Thankfully, by the time they’re past the toddler stage, they usually pitch those fits in private. The only problem with that is you don’t get to see that everyone else’s kids are just as emotionally unstable as yours are. It’s not exactly something you want to go around telling people about. But I have a lot of good friends with kids who are generally stellar, and they’ve told me their stellar kids sometimes lose their minds over little things—crying, wailing, bawling, what have you.
There are all kinds of ways a parent can handle the end times, and I’m pretty sure I’ve tried them all.
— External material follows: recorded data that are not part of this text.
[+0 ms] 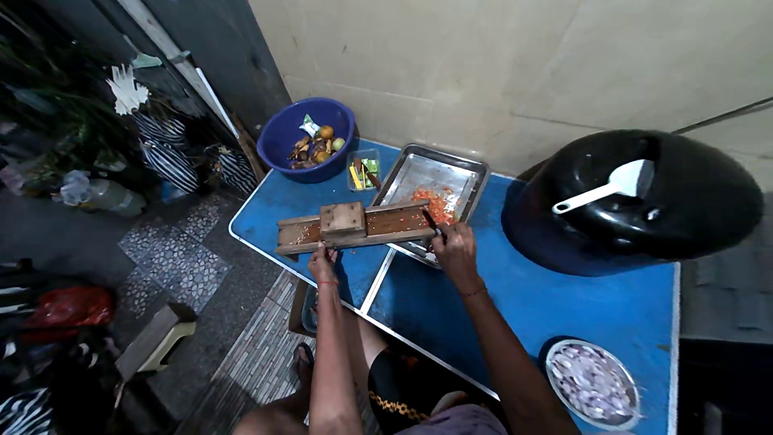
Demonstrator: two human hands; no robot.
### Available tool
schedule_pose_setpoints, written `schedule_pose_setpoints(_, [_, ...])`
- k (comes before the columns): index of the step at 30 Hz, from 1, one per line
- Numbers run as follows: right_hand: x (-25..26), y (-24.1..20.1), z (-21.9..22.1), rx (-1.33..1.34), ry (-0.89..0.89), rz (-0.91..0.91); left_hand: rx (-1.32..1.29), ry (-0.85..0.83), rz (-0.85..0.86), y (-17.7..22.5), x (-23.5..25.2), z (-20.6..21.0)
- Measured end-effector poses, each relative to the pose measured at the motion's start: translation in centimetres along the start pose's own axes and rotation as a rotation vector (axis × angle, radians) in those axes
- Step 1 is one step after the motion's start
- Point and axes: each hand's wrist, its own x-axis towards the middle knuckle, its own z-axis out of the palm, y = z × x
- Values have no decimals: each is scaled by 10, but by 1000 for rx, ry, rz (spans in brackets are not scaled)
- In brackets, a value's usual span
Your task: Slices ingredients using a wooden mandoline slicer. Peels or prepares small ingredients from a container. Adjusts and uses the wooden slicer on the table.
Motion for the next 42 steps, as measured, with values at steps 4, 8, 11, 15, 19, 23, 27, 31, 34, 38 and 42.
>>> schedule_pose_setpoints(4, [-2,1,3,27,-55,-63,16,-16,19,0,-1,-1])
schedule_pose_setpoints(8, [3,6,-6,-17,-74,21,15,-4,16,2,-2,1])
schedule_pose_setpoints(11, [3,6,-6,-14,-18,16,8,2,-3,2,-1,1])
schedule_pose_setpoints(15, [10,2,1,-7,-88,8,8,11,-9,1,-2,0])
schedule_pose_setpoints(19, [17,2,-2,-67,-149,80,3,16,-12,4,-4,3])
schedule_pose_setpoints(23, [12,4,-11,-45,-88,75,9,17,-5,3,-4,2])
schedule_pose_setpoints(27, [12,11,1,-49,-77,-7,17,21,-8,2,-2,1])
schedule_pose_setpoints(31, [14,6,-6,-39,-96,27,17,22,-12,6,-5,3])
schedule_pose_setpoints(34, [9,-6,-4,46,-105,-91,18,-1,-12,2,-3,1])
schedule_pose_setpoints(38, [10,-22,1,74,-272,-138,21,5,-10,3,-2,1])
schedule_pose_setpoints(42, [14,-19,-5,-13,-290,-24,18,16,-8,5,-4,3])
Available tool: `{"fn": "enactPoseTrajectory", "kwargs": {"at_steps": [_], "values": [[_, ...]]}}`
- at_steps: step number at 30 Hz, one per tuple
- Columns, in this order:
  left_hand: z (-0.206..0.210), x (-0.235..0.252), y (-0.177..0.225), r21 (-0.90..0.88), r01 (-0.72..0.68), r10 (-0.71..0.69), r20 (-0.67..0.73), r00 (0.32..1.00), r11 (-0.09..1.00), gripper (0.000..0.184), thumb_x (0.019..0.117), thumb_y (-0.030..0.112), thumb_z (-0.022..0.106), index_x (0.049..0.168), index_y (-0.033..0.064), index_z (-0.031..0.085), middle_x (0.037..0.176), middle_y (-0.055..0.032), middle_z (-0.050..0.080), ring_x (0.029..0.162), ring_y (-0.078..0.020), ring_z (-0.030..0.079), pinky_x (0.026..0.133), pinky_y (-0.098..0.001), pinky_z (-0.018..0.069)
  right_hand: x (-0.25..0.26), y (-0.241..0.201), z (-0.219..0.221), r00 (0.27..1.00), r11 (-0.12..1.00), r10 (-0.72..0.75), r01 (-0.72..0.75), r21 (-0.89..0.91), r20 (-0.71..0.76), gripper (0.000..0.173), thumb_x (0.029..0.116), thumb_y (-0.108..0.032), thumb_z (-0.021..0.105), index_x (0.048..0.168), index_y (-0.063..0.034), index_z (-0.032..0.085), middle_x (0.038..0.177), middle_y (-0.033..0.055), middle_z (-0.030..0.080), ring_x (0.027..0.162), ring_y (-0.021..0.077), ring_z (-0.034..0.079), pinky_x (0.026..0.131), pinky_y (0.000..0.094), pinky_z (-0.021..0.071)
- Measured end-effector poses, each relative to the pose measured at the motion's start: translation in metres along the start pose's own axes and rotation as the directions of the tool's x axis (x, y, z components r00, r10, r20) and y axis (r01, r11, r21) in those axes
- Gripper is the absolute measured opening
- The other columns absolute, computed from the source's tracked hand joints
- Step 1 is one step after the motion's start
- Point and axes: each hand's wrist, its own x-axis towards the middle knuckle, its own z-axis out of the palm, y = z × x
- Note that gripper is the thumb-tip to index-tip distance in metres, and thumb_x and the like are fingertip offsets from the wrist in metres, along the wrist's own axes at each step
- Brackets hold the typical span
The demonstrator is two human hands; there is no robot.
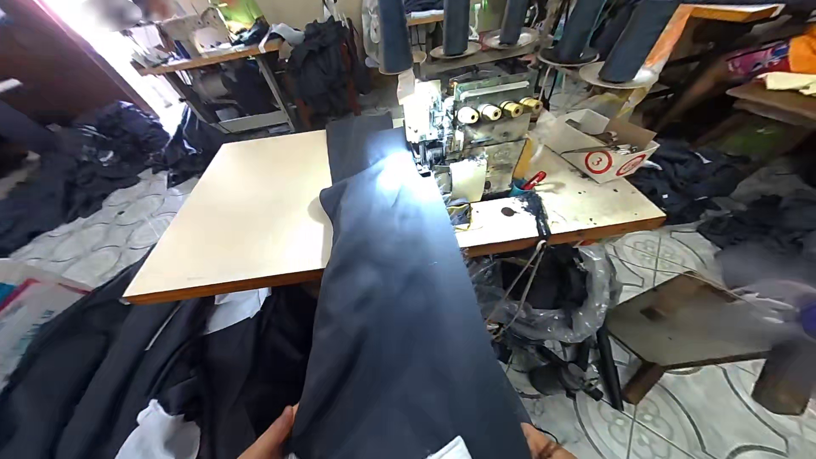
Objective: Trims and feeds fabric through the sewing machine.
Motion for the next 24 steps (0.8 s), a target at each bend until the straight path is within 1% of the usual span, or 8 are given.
{"fn": "enactPoseTrajectory", "kwargs": {"at_steps": [3, 5, 7, 9, 13, 16, 19, 24], "values": [[-0.023, -0.002, -0.032, 0.177, 0.139, -0.123, -0.099, 0.987, 0.974, 0.033, 0.0876, 0.041, 0.076, 0.112, 0.0202, 0.068, 0.1, 0.0134, 0.075, 0.094, 0.0012, 0.07, 0.089, -0.0252, 0.0578, 0.017, 0.005, -0.002, 0.994, 0.999, 0.034, -0.034, 0.009, -0.103, 0.019, 0.093, -0.04, 0.073, 0.111, -0.0366, 0.071, 0.103, -0.0293, 0.07, 0.093, -0.0175, 0.061, 0.081, 0.0088, 0.0509], [-0.03, 0.004, -0.026, 0.39, 0.262, -0.175, -0.245, 0.954, 0.883, 0.033, 0.0842, 0.023, 0.077, 0.106, 0.0006, 0.065, 0.084, 0.0063, 0.072, 0.08, -0.0027, 0.07, 0.081, -0.0301, 0.0601, 0.03, 0.005, -0.009, 0.99, 1.0, 0.024, -0.022, 0.014, -0.14, 0.017, 0.0953, -0.037, 0.071, 0.112, -0.0356, 0.072, 0.103, -0.0287, 0.07, 0.092, -0.0172, 0.061, 0.081, 0.0084, 0.0508], [-0.027, 0.012, 0.002, 0.484, 0.314, -0.116, -0.395, 0.911, 0.817, 0.031, 0.0906, 0.017, 0.072, 0.106, -0.0084, 0.063, 0.077, -0.0002, 0.07, 0.071, -0.0053, 0.068, 0.076, -0.0332, 0.06, 0.041, 0.003, -0.02, 0.989, 1.0, 0.006, -0.006, 0.004, -0.147, 0.018, 0.0985, -0.034, 0.067, 0.116, -0.0346, 0.071, 0.105, -0.0273, 0.07, 0.092, -0.0159, 0.062, 0.082, 0.0091, 0.0515], [-0.026, 0.018, 0.037, 0.516, 0.27, -0.002, -0.462, 0.887, 0.813, 0.028, 0.0949, 0.013, 0.065, 0.114, -0.0064, 0.059, 0.085, 0.0033, 0.069, 0.077, 0.0011, 0.066, 0.08, -0.0272, 0.0589, 0.054, 0.002, -0.033, 0.989, 1.0, 0.002, -0.006, -0.024, -0.148, 0.016, 0.0992, -0.033, 0.067, 0.114, -0.0321, 0.071, 0.1, -0.0251, 0.071, 0.086, -0.0146, 0.062, 0.077, 0.0092, 0.0524], [-0.046, 0.035, 0.074, 0.668, 0.172, 0.143, -0.389, 0.91, 0.724, 0.021, 0.0914, 0.015, 0.069, 0.103, -0.0027, 0.065, 0.083, 0.0054, 0.069, 0.078, 0.005, 0.065, 0.08, -0.023, 0.0576, 0.083, 0.006, -0.065, 0.984, 0.995, -0.048, 0.033, -0.091, -0.169, 0.007, 0.0986, -0.031, 0.068, 0.101, -0.0249, 0.071, 0.083, -0.0192, 0.067, 0.069, -0.0118, 0.059, 0.063, 0.0085, 0.0497], [-0.064, 0.053, 0.088, 0.795, 0.249, 0.048, -0.328, 0.943, 0.553, 0.033, 0.0868, 0.024, 0.077, 0.09, -0.0076, 0.067, 0.076, -0.0129, 0.067, 0.07, -0.0183, 0.065, 0.073, -0.045, 0.0554, 0.107, 0.008, -0.087, 0.978, 0.978, -0.083, 0.043, -0.204, -0.19, 0.013, 0.098, -0.031, 0.069, 0.091, -0.0203, 0.066, 0.079, -0.016, 0.063, 0.064, -0.0111, 0.055, 0.058, 0.0082, 0.0471], [-0.077, 0.071, 0.096, 0.878, 0.217, 0.114, -0.29, 0.95, 0.426, 0.032, 0.0898, 0.021, 0.075, 0.092, -0.0115, 0.071, 0.097, -0.031, 0.069, 0.091, -0.0436, 0.068, 0.084, -0.0642, 0.0527, 0.13, 0.006, -0.107, 0.972, 0.95, -0.104, 0.034, -0.311, -0.211, 0.021, 0.0982, -0.034, 0.069, 0.085, -0.0189, 0.063, 0.067, -0.0157, 0.057, 0.058, -0.0115, 0.051, 0.054, 0.0081, 0.0437], [-0.078, 0.103, 0.122, 0.895, 0.26, 0.351, -0.39, 0.851, 0.364, 0.03, 0.0927, 0.019, 0.067, 0.098, -0.0101, 0.069, 0.097, -0.0278, 0.069, 0.09, -0.0404, 0.068, 0.082, -0.0624, 0.0524, 0.175, -0.006, -0.133, 0.962, 0.86, -0.214, 0.102, -0.501, -0.17, 0.028, 0.1014, -0.033, 0.064, 0.082, -0.0132, 0.057, 0.067, -0.0119, 0.051, 0.062, -0.0119, 0.048, 0.057, 0.0068, 0.041]]}}
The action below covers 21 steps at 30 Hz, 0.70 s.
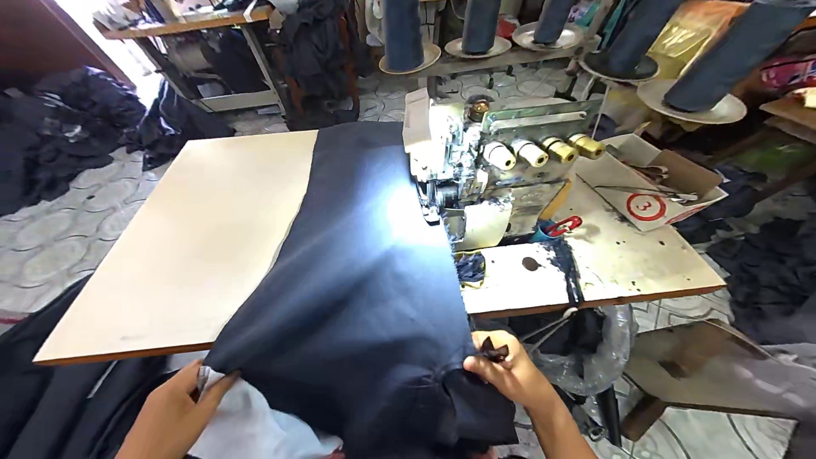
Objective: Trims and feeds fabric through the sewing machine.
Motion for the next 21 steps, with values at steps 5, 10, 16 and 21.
{"fn": "enactPoseTrajectory", "kwargs": {"at_steps": [5, 10, 16, 21], "values": [[-0.022, 0.049, 0.02, 0.1, -0.059, 0.081, -0.23, 0.97, 0.993, 0.041, 0.0967, 0.027, 0.06, 0.098, -0.0134, 0.062, 0.088, -0.0292, 0.063, 0.079, -0.0407, 0.063, 0.07, -0.062, 0.0485, 0.048, -0.002, -0.007, 0.99, 0.972, -0.077, 0.049, -0.23, -0.116, 0.021, 0.0992, -0.025, 0.065, 0.086, -0.009, 0.061, 0.078, -0.0106, 0.059, 0.077, -0.0121, 0.054, 0.072, 0.0083, 0.0467], [-0.065, 0.132, 0.037, 0.083, -0.134, 0.151, -0.244, 0.958, 0.987, 0.036, 0.1011, 0.026, 0.058, 0.105, -0.0087, 0.065, 0.091, -0.0308, 0.065, 0.084, -0.0484, 0.064, 0.072, -0.0732, 0.0457, 0.085, -0.008, 0.002, 0.956, 0.978, 0.06, -0.114, -0.174, -0.287, 0.011, 0.0928, -0.011, 0.067, 0.083, -0.0113, 0.062, 0.069, -0.0131, 0.056, 0.063, -0.0089, 0.052, 0.062, 0.0112, 0.0455], [-0.111, 0.235, 0.163, 0.207, -0.06, 0.102, -0.196, 0.975, 0.976, 0.041, 0.1085, 0.021, 0.046, 0.12, -0.017, 0.056, 0.116, -0.0464, 0.056, 0.115, -0.066, 0.052, 0.092, -0.0824, 0.0341, 0.112, -0.004, 0.022, 0.828, 0.976, 0.097, -0.187, -0.11, -0.552, 0.023, 0.0862, -0.004, 0.073, 0.076, -0.0151, 0.056, 0.061, -0.011, 0.048, 0.053, -0.0036, 0.044, 0.051, 0.0144, 0.04], [-0.109, 0.272, 0.255, 0.166, -0.393, 0.425, -0.435, 0.794, 0.904, 0.045, 0.1084, 0.025, 0.041, 0.126, -0.013, 0.059, 0.123, -0.0369, 0.061, 0.121, -0.0481, 0.058, 0.104, -0.062, 0.0409, 0.12, 0.0, 0.04, 0.725, 0.992, 0.074, -0.127, -0.027, -0.684, 0.015, 0.0872, -0.003, 0.075, 0.083, -0.0147, 0.065, 0.066, -0.0113, 0.058, 0.056, -0.0036, 0.052, 0.053, 0.0156, 0.0467]]}}
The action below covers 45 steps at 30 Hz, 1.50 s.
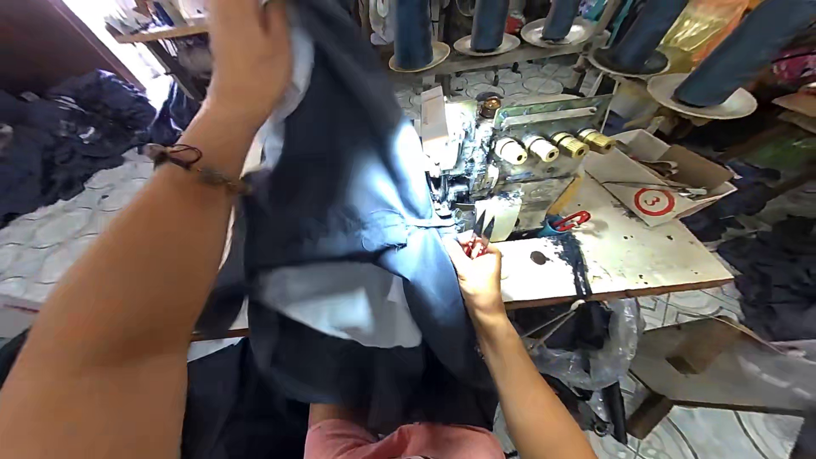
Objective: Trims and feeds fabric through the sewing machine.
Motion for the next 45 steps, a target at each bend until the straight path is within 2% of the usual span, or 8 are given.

Sometimes compassion helps, but rarely does it actually calm them down. With some kids, a logical approach might work, but considering the irrationality of most of these outbursts, logic usually falls flat. Punishment is an option, but I’ve never felt good about punishing a kid for being emotional.
The problem isn’t a kid expressing displeasure over dropping an ice cream cone. The issue is the degree to which they become an emotional wreck over it. So, we came up with a Tragedy Scale to help our kids gauge how fit-worthy a situation actually is. If something is a minor disappointment—something that might warrant a small “Darn,” or a “Hmph,” followed by an “Oh well”—we call it a 1. If something is a legitimate, life-changing tragedy—something that would truly warrant a full-on, crying, wailing, screaming, teeth-gnashing fit—we call it a 10. Everything else gets assigned a number in between 1 and 10 based on the severity of the disappointment or tragedy.
We consulted with the kids and came up with some examples for each number so they’d have a concrete idea of what each number might feel like. Here’s a sample:
1. Your dad breaks your bananas into pieces instead of slicing them like mom does.
2. We run out of your favorite macaroni noodles.
3. You can’t find your favorite shirt.
4. You can’t find your favorite toy.
5. Someone rips the blanket you’ve slept with since you were a baby.
6. You stub your toe really hard.
7. You crash your bicycle.
8. You crash your bicycle and break your leg.
9. Your pet dies.
10. An earthquake destroys your house, and your entire family perishes.
It’s not a perfect list, and those last two might be too tragic to use for some kids’ tragedy scale. Considering that my kids don’t seem to have a problem talking about me dying (“Mommy, if you died, I’d really miss you, but Uncle T and Aunt A would take care of us. Then we’d get to have a dog!”), I figured it was OK. It helps to have something truly world-endingly tragic to match their world-ending emotional outbursts.
I mean, seriously, even a tired, irrational kid can see that having a wailing, crying fit over running out of macaroni is a little out of proportion when you look at this scale. I’ll sometimes tell my kids, “You’re having a 9 reaction to something that’s maybe a 2 on the Tragedy Scale. Let’s take it down a few notches.” It doesn’t always stop them completely, but it usually helps them recognize the extreme nature of their reaction and gets them to take a breath or two.
Try it and see how it works for you. You may save your sanity, and you might just save the world.